> Exercise instructions: Lines in the listing below that hold "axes" are the ones to copy.

━━━ Records shown ━━━

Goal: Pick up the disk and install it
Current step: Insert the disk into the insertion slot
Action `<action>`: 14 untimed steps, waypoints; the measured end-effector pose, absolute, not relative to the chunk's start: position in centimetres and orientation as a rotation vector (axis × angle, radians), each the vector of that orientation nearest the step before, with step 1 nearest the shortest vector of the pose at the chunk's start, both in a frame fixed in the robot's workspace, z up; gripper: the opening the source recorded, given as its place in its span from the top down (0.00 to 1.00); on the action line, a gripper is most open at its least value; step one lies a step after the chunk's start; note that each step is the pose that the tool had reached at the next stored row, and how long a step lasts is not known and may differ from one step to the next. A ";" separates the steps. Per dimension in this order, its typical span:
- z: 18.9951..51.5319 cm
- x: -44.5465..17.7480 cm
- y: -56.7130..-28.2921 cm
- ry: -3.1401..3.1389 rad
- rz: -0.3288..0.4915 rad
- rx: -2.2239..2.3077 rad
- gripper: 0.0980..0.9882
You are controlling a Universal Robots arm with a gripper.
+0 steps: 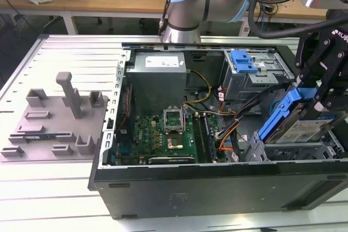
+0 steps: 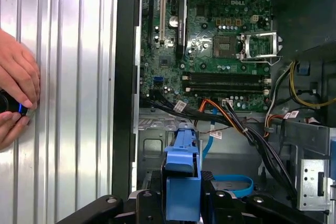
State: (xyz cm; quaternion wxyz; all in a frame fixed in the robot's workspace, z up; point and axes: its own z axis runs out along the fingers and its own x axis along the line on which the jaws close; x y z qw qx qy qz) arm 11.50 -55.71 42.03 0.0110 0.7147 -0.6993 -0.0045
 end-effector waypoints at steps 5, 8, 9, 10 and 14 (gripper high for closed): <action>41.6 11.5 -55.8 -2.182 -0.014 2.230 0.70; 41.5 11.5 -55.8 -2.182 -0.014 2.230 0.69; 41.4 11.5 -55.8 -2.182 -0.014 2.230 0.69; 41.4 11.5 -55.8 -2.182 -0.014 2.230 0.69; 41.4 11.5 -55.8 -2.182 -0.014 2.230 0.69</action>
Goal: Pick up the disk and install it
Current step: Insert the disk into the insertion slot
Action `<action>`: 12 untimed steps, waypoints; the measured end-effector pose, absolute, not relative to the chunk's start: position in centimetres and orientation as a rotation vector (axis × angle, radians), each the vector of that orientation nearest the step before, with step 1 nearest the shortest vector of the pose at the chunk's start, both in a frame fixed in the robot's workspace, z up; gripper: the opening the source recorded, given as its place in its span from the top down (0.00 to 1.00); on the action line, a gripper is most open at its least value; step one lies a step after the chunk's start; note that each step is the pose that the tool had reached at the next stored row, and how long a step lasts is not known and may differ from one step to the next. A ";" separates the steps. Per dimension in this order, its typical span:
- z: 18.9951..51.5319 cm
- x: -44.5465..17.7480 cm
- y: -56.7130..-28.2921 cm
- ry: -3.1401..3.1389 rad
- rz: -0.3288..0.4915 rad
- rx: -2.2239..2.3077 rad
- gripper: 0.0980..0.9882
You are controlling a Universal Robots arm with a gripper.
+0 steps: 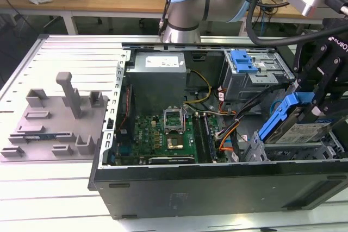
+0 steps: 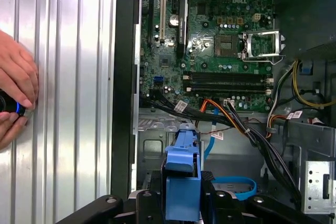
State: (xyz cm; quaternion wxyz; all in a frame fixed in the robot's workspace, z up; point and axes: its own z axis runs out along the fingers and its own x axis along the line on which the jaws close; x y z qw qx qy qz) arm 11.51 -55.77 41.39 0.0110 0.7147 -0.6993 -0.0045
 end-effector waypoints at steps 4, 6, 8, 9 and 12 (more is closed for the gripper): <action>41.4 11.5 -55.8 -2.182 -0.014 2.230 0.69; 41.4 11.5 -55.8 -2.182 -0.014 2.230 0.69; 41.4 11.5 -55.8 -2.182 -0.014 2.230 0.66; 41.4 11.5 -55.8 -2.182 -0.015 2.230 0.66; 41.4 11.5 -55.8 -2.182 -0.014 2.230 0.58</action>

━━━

> Response area:
State: (xyz cm; quaternion wxyz; all in a frame fixed in the robot's workspace, z up; point and axes: its own z axis runs out along the fingers and its own x axis along the line on which the jaws close; x y z qw qx qy qz) arm 11.50 -55.71 42.03 0.0110 0.7147 -0.6993 -0.0045
State: (xyz cm; quaternion wxyz; all in a frame fixed in the robot's workspace, z up; point and axes: its own z axis runs out along the fingers and its own x axis along the line on which the jaws close; x y z qw qx qy qz) arm 11.51 -55.77 41.39 0.0110 0.7147 -0.6993 -0.0045

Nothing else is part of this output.